Ada beberapa hal yang perlu diingat untuk membantu melindungi diri dari serangan ini.

• Jangan membalas. Bahkan permintaan balasan seperti teks “STOP” untuk berhenti berlangganan bisa menjadi trik untuk mengidentifikasi nomor telepon yang aktif. Penyerang mengandalkan rasa ingin tahu atau kecemasan Anda terhadap situasi yang diberikan, tetapi Anda bisa memilih untuk tidak terlibat.
• Bertindak dengan pelan-pelan jika pesan terasa mendesak. Anda sebaiknya memperlakukan pembaruan akun mendesak dan penawaran terbatas sebagai tanda peringatan kemungkinan smishing. Tetap skeptis dan berhati-hati.
• Hubungi bank atau pedagang Anda secara langsung jika ragu. Lembaga yang sah tidak akan meminta pembaruan akun atau informasi login melalui teks. Selain itu, pemberitahuan mendesak dapat diverifikasi langsung pada akun online Anda atau melalui saluran telepon resmi.
• Hindari menggunakan tautan atau informasi kontak dalam pesan. Hindari menggunakan tautan atau informasi kontak dalam pesan yang membuat Anda tidak nyaman. Gunakan saluran kontak resmi langsung jika memungkinkan.
• Periksa nomor telepon. Nomor telepon yang tampak aneh, seperti nomor 4 digit, bisa menjadi bukti layanan email-ke-teks. Ini adalah salah satu dari banyak taktik yang dapat digunakan penipu untuk menyembunyikan nomor telepon mereka yang sebenarnya.
• Pilih untuk tidak menyimpan nomor kartu kredit di ponsel Anda. Cara terbaik untuk menjaga informasi keuangan dari pencurian di dompet digital adalah dengan tidak menaruhnya di sana.
• Gunakan autentikasi multi-faktor (MFA). Kata sandi yang bocor mungkin tetap tidak berguna bagi penyerang smishing jika akun yang disusupi membutuhkan “kunci” kedua untuk verifikasi. Varian MFA yang paling umum adalah autentikasi dua faktor (2FA), yang sering menggunakan kode verifikasi pesan teks. Varian yang lebih kuat termasuk penggunaan aplikasi khusus untuk verifikasi (seperti Google Authenticator).
• Jangan memberikan kata sandi atau kode pemulihan akun melalui teks. Baik kata sandi maupun kode pemulihan autentikasi dua faktor (2FA) melalui pesan teks dapat membahayakan akun Anda jika jatuh ke tangan yang salah. Jangan memberikan informasi ini kepada siapa pun, dan gunakan hanya di situs resmi.
• Laporkan semua percobaan phishing SMS ke otoritas terkait.
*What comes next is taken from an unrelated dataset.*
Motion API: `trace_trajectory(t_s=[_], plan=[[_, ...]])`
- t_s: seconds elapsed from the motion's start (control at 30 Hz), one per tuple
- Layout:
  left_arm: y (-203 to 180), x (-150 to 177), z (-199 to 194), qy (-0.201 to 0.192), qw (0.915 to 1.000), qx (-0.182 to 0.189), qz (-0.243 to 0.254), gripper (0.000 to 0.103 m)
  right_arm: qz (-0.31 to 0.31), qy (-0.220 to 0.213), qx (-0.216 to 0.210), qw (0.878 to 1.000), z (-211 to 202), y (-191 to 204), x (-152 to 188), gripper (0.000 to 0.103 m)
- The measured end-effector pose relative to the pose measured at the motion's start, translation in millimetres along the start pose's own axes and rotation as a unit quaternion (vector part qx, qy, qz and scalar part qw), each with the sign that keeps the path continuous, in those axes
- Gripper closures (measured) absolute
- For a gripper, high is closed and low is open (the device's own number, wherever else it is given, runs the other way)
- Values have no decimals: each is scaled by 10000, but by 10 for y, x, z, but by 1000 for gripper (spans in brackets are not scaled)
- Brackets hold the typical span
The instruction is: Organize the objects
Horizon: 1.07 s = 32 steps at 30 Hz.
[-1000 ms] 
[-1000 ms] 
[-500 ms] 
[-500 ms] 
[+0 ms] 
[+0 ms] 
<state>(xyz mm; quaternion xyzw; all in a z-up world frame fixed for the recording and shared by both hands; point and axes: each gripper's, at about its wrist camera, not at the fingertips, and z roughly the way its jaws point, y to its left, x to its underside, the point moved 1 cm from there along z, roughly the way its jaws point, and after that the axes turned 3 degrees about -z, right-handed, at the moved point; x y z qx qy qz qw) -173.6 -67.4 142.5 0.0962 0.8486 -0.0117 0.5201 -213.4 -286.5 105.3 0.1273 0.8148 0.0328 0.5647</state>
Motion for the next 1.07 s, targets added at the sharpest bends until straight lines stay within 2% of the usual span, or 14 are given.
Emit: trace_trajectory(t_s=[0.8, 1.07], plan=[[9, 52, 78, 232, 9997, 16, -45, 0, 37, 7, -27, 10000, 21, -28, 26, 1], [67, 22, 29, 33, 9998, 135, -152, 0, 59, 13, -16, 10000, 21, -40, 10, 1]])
Ingatlah bahwa, seperti phishing email, smishing adalah kejahatan tipu daya — yang mengandalkan penipuan korban untuk bekerja sama dengan mengklik tautan atau memberikan informasi. Perlindungan paling sederhana terhadap serangan ini adalah dengan tidak melakukan apa pun. Jika Anda tidak menanggapi, pesan berbahaya tidak dapat berbuat apa-apa.
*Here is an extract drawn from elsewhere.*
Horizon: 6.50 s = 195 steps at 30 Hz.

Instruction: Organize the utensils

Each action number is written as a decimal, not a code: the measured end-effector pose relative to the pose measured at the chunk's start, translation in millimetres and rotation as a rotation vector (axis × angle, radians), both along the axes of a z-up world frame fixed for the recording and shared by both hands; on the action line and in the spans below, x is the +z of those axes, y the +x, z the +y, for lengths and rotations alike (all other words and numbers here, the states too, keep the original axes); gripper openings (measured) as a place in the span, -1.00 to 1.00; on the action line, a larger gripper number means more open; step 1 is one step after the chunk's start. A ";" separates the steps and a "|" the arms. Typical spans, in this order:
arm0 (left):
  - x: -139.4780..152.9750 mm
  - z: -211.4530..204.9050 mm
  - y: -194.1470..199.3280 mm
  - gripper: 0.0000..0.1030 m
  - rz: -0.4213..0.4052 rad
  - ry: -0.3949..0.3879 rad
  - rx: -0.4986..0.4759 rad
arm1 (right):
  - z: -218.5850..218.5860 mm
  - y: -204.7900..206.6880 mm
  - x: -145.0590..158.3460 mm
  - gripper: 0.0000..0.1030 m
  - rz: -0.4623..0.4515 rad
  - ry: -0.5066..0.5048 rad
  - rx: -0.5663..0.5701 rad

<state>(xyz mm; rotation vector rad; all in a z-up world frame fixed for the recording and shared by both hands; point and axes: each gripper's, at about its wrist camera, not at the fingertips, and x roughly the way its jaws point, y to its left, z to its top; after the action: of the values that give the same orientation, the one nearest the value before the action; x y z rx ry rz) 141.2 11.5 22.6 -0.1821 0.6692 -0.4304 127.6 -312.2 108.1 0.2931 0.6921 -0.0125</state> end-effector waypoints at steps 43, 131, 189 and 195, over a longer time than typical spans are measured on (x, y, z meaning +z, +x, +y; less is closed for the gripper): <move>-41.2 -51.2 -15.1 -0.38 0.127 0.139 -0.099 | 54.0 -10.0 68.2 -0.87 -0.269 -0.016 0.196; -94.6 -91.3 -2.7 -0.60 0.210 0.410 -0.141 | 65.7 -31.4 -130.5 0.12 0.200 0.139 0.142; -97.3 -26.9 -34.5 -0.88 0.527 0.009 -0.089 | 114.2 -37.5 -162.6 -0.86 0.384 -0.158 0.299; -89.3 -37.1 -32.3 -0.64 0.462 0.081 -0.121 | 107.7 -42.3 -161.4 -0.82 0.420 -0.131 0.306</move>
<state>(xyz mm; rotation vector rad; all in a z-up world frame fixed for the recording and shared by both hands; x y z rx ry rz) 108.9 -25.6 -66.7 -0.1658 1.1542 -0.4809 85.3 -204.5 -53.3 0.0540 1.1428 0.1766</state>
Hal-hal yang perlu dilakukan jika Anda menjadi korban Smishing

Serangan smishing sangat licik dan mungkin telah berhasil membuat Anda menjadi korban, jadi Anda harus memiliki rencana pemulihan.
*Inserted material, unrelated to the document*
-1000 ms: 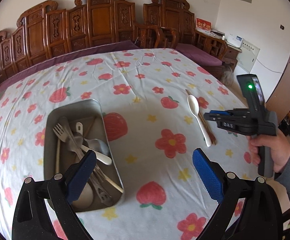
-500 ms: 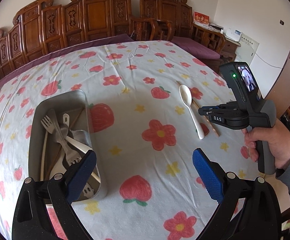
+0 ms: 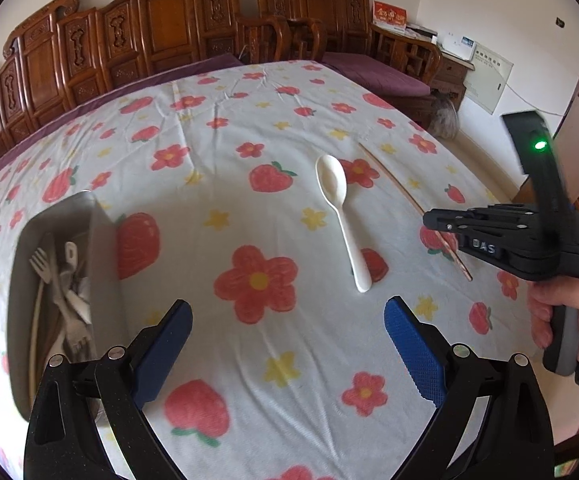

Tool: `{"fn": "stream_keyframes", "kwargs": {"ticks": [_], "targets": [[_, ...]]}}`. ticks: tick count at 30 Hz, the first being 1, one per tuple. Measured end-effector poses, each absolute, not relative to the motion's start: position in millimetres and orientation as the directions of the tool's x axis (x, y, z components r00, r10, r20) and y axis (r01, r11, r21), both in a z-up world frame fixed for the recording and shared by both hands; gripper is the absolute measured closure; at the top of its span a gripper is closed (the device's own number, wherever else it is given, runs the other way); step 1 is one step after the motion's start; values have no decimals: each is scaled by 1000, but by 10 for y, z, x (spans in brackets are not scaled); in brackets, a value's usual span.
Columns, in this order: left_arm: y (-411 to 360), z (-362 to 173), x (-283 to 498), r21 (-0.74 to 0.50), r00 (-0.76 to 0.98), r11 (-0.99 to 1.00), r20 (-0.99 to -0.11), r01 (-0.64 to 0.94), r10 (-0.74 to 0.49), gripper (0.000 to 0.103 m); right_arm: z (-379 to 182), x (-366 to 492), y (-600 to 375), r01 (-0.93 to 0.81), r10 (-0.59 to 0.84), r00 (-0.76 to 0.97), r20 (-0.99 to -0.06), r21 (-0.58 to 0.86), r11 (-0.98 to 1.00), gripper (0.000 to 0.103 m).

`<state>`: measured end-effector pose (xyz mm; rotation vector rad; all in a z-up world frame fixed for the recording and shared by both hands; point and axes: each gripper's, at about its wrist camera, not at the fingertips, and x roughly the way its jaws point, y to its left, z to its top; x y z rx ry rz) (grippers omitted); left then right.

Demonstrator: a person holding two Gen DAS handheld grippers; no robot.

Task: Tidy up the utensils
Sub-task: 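Move the right tool to the wooden chopstick and grasp it, then grasp the white plastic spoon by its handle with the left tool while the right tool holds the chopstick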

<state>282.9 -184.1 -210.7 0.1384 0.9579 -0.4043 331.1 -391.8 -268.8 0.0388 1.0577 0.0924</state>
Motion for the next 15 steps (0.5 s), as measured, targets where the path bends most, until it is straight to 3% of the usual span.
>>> {"fn": "stream_keyframes", "kwargs": {"ticks": [8, 13, 15], "targets": [[-2250, -2340, 3196, -45, 478, 918, -843, 393, -246, 10, -2475, 3311, -4015, -67, 123, 530, -839, 104, 992, 97], [-2512, -2420, 3408, -52, 447, 918, -862, 393, -240, 28, -2604, 3322, -4106, -52, 100, 517, -850, 85, 995, 97], [-2583, -2446, 3478, -51, 436, 919, -869, 390, -233, 41, -2626, 3324, -4167, -42, 105, 515, -851, 97, 994, 97]]}}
Lakukan tindakan penting ini untuk membatasi dampak dari serangan smishing yang berhasil:

1. Laporkan serangan yang dicurigai ke lembaga yang mungkin dapat membantu.
2. Bekukan kredit Anda untuk mencegah penipuan identitas di masa depan atau yang sedang berlangsung.
3. Ganti semua kata sandi dan PIN akun jika memungkinkan.
4. Pantau lokasi login yang mencurigakan dan aktivitas lainnya di akun keuangan, kredit, dan berbagai akun online.

Setiap langkah ini memiliki bobot besar untuk perlindungan Anda setelah serangan smishing terjadi. Namun, melaporkan serangan tidak hanya membantu Anda pulih, tetapi juga mencegah orang lain menjadi korban.